Lines from the one containing "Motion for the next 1" through the last line of the data below are to be returned exactly; leave out the rest.

(Stored records)
——
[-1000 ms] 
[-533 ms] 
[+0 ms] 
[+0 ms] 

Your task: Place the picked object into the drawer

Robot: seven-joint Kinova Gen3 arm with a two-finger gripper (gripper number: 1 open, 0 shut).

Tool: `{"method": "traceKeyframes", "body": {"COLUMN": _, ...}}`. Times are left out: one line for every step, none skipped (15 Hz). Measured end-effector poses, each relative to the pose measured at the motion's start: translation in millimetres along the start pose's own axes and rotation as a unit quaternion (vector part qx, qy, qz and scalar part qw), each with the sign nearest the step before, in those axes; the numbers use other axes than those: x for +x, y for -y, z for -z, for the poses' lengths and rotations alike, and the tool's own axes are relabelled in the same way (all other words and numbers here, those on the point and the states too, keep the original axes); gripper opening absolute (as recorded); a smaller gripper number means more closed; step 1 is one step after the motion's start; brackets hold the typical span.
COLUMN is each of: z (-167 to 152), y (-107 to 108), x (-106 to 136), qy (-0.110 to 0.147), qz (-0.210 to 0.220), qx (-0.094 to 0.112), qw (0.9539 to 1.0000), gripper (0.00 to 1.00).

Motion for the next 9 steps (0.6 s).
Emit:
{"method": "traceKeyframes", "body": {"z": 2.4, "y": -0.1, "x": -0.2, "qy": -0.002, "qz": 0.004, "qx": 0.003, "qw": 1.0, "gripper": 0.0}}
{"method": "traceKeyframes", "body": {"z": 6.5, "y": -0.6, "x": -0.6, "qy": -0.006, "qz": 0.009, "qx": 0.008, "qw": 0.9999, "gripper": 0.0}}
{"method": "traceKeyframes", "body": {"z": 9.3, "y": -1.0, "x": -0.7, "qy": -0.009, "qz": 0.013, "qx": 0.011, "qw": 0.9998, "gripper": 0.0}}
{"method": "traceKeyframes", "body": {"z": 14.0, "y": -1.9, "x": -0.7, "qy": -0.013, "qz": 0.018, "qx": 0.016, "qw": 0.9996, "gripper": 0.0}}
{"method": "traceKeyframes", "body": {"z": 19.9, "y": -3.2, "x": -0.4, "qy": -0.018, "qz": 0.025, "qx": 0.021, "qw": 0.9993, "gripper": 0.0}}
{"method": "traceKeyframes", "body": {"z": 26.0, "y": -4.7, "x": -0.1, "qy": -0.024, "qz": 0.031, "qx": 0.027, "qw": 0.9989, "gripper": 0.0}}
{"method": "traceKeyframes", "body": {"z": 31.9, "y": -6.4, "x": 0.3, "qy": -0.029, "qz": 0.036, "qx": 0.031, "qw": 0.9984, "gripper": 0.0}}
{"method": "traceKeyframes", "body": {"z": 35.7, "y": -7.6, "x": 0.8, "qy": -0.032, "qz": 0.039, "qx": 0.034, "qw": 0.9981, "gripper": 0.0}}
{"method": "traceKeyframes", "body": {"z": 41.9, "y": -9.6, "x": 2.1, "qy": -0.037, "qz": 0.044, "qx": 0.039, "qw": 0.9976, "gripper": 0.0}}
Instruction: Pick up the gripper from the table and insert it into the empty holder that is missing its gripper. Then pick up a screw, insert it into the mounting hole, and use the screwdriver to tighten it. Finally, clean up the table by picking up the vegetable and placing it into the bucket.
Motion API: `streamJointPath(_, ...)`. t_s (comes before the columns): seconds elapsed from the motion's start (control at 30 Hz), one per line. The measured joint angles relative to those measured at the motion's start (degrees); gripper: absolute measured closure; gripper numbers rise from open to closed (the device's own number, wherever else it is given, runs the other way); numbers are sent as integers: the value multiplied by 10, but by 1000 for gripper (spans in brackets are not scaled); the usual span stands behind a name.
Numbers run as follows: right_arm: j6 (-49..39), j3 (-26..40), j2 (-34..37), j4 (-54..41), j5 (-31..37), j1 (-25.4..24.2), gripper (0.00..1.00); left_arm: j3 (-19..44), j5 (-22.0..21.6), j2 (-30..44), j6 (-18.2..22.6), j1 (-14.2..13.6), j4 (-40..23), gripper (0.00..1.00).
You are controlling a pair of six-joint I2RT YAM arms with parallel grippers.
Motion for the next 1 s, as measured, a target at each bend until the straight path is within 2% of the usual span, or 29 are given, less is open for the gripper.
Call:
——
## ANSWER
Motion for the next 1 s, as measured, a target at each bend until the straight path is within 2% of the usual span, or 29 are given, less is open for the gripper.
Call:

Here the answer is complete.